Veniamo dalle scuole e dalle università distrutte dalla Legge Gelmini ed in
particolar modo dai processi di destrutturazione dell’accesso pubblico ai
saperi. Veniamo dai quei quartieri della metropoli dove la crisi non agisce
come una mannaia che effettua un taglio lineare al peggioramento delle
condizioni di vita, ma come una punta di coltello che affonda le sue lame nella
carne viva distruggendo territori, sottraendo servizi, saccheggiando beni comuni,
annullando la socialità. Perché la crisi non agisce allo stesso modo ovunque.
Così come gli squilibri socio economici si acuiscono con un ampliarsi del
divario tra Nord e Sud del paese in un rapporto di subalternità a discapito del
Mezzogiorno, così nei confini della metropoli nelle periferie e nei quartieri
popolari la crisi morde più che in altri.
Pensiamo che i tempi che abbiamo davanti siano incerti ed assolutamente
inediti. Siamo coscienti che davanti ad uno scenario di crisi come i tempi che
viviamo, sia necessario produrre una mobilitazione permanente capace di
stimolare e attraversare un insorgenza sociale reale nel paese che indichi un alternativa
dal basso alle politiche di austerità decise dagli organismi sovranazionali. Accanto
all’espressione di una rabbia sociale sempre più forte nel paese, pensiamo che la
costruzione di alternativa politica debba rappresentare il terreno su cui
provare a battere i dispositivi di austerità così come i banchieri, gli
speculatori ed i ricchi.
Veniamo da esperienze di attivismo, di militanza, ma anche da
individualità ribelli non disposte a
pagare la crisi. Abbiamo sentito il bisogno di costruire un “luogo” politico,
di discussione, di analisi e di mobilitazione permanente dentro la crisi, a
partire da un percorso di omogeneità politico - relazionale ed a partire da un
comune che i nostri territori politici e urbani ci consegnano.

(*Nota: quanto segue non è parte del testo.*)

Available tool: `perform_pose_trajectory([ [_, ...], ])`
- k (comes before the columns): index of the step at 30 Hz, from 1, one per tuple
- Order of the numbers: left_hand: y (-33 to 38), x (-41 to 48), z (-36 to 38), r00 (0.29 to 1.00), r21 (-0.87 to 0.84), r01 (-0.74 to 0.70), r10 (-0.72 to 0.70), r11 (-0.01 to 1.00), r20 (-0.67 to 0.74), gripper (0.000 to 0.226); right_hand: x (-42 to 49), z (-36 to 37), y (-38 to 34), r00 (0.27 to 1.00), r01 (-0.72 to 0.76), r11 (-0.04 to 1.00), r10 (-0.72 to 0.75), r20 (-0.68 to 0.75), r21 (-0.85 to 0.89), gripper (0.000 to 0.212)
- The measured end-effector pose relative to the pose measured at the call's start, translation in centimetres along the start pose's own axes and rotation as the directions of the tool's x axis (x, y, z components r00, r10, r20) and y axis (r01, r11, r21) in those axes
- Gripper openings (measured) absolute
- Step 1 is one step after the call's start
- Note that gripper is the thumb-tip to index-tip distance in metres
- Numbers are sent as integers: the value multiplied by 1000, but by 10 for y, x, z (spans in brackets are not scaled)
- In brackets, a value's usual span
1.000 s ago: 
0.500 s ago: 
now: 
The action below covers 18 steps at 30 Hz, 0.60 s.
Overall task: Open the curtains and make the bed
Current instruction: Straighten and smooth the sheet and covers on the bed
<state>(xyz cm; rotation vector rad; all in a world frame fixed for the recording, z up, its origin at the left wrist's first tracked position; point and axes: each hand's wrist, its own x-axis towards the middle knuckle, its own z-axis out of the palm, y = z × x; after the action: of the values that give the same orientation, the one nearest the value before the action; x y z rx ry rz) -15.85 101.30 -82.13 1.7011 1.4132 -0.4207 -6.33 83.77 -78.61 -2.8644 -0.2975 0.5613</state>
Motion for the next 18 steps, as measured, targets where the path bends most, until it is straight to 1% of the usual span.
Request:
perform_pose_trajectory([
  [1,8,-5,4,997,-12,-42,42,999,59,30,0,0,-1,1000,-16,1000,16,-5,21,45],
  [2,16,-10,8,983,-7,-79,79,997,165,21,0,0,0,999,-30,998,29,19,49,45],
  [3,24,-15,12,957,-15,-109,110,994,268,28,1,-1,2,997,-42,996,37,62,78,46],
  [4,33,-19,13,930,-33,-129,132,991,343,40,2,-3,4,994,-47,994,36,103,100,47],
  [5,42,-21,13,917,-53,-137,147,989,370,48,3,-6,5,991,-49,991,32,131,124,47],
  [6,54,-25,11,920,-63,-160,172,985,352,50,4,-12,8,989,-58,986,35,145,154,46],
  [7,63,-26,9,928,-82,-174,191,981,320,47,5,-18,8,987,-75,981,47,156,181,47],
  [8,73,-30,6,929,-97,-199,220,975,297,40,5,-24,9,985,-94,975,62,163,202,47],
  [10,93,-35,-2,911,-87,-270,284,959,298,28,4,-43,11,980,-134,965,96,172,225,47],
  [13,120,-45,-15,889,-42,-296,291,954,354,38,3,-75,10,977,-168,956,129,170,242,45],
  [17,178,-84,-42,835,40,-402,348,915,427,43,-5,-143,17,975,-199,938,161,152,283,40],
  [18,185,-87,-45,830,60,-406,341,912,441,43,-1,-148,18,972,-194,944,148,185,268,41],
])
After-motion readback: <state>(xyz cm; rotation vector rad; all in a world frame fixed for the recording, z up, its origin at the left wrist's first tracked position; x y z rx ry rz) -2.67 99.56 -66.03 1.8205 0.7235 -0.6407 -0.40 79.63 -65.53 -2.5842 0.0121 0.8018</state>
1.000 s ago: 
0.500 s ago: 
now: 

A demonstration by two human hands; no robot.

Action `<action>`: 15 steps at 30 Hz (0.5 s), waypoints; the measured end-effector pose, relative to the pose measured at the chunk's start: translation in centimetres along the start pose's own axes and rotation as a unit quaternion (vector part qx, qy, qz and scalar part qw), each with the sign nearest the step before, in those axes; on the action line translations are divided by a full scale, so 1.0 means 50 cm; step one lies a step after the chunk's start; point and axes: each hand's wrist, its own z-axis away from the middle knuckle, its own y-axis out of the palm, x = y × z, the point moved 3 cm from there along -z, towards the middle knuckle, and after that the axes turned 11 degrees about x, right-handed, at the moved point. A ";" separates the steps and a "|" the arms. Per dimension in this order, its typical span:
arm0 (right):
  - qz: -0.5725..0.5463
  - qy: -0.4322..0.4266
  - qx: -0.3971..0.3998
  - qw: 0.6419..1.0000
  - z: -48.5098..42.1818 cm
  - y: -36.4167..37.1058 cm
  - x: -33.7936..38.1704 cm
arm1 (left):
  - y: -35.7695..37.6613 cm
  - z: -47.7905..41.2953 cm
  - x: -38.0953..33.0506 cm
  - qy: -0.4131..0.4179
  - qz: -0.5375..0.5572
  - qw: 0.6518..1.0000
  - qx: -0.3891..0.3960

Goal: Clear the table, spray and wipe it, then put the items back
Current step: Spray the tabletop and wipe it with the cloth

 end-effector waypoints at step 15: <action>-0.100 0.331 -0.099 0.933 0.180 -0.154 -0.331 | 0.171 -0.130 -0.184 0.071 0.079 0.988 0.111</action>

Vogliamo aprire un percorso che sappia poi a sua volta relazionarsi con altri
soggetti che nella crisi trovano la loro omogeneità, avviando con essi percorsi
ricompositivi : dagli altri segmenti precari della moltitudine, agli operai che
difendono il contratto collettivo nazionale.

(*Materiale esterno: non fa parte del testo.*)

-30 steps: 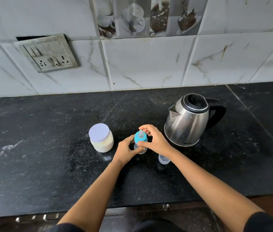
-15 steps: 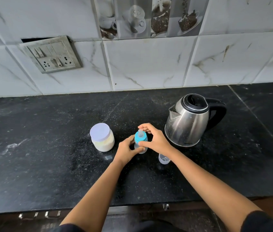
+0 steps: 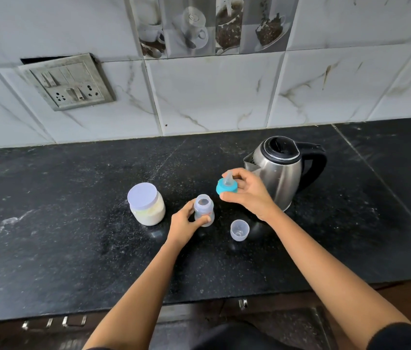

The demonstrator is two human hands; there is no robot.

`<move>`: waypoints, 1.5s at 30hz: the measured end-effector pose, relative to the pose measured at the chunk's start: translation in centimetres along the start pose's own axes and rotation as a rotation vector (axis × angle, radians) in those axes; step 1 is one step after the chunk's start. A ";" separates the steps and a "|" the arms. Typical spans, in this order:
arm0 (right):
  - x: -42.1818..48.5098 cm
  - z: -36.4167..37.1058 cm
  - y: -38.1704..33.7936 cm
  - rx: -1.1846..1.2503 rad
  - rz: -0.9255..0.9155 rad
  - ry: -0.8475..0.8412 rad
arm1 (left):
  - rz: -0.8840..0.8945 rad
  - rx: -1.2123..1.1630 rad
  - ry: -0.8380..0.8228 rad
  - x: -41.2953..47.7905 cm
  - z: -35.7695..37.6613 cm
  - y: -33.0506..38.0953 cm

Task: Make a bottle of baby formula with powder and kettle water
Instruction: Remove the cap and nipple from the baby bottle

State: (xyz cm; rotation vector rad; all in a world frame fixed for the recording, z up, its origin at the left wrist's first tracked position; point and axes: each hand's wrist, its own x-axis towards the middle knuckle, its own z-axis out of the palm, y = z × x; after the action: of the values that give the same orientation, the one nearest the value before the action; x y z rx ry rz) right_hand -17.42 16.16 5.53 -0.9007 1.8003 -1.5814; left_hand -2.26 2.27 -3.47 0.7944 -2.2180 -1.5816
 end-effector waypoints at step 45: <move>6.8 17.0 -2.3 -0.943 -0.175 -0.369 | -0.025 -0.007 0.472 -3.0 -10.2 -2.8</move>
State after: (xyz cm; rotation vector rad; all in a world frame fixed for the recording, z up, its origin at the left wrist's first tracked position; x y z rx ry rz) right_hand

Pensiamo di mettere al centro da un lato pratiche di riappropriazione dei
bisogni e dall’altro mobilitazioni sui temi del diritto casa, dei diritti sociali,
dei servizi alla persona, contro una manovra economica che protegge ricchi e
speculatori. Pensiamo che questo debba essere il pane quotidiano dell’autunno,
a partire dai nostri sforzi soggettivi sperimentando dal basso pratiche di
alternativa, auspicandoci che un movimento moltitudinario contro la crisi
travolga austerità, banchieri e fino anche noi stessi.

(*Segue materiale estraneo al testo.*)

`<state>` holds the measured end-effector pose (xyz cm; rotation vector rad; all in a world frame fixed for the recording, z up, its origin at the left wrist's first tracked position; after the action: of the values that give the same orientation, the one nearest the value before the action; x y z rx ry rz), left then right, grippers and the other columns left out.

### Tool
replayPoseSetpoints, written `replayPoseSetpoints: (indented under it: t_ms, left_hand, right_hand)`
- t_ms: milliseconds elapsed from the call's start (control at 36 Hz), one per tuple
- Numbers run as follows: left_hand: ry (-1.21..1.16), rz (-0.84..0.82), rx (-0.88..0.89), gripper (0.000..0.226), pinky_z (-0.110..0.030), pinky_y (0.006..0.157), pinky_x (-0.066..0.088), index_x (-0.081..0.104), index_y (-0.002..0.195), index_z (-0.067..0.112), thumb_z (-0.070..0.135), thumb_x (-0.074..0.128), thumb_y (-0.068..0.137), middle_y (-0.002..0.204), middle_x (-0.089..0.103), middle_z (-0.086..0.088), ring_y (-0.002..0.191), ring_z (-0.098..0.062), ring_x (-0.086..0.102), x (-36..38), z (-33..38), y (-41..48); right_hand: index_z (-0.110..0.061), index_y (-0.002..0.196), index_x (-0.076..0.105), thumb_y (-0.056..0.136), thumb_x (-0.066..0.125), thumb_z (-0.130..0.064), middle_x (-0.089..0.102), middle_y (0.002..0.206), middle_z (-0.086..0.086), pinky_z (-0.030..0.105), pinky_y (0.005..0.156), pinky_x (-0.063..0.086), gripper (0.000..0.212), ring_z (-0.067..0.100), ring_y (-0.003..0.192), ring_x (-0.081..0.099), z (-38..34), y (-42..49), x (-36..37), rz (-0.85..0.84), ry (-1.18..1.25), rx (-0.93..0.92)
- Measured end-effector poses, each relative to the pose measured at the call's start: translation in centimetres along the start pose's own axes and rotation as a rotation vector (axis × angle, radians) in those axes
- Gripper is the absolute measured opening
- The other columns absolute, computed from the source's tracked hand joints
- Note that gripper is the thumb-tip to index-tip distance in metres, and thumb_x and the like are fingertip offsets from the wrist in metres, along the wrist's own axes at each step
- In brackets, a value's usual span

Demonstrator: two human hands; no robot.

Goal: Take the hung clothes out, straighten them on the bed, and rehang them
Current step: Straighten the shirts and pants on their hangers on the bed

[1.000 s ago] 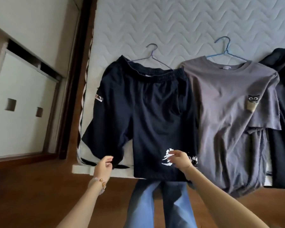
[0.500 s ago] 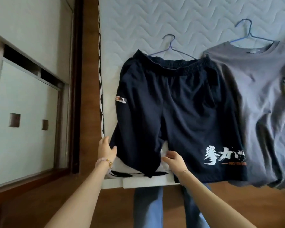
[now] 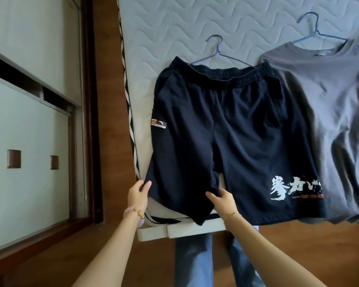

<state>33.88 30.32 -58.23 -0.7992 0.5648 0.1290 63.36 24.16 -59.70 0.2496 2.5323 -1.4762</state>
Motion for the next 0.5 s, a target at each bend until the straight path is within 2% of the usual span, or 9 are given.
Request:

Vogliamo uscire dalla crisi ponendo al centro il tema di una nuova idea di
welfare a cominciare dal reddito per tutt*, ma anche il tema del lavoro a
cominciare dalla cancellazione della Legge Biagi fino alla difesa del contratto
collettivo nazionale.
Vogliamo un paese dove una nuova idea di ridistribuzione della ricchezza verso
il basso si affermi. Vogliamo una città dove la giustizia sociale sia messa al
centro, sottraendo spazio ad una idea di legalità vuota e desueta e
legittimando invece pratiche di riappropriazione, di autoriduzione, di
restituzione al valore sociale degli spazi che a loro volta siano il cuore di
un concetto portante di giustizia sociale metropolitana.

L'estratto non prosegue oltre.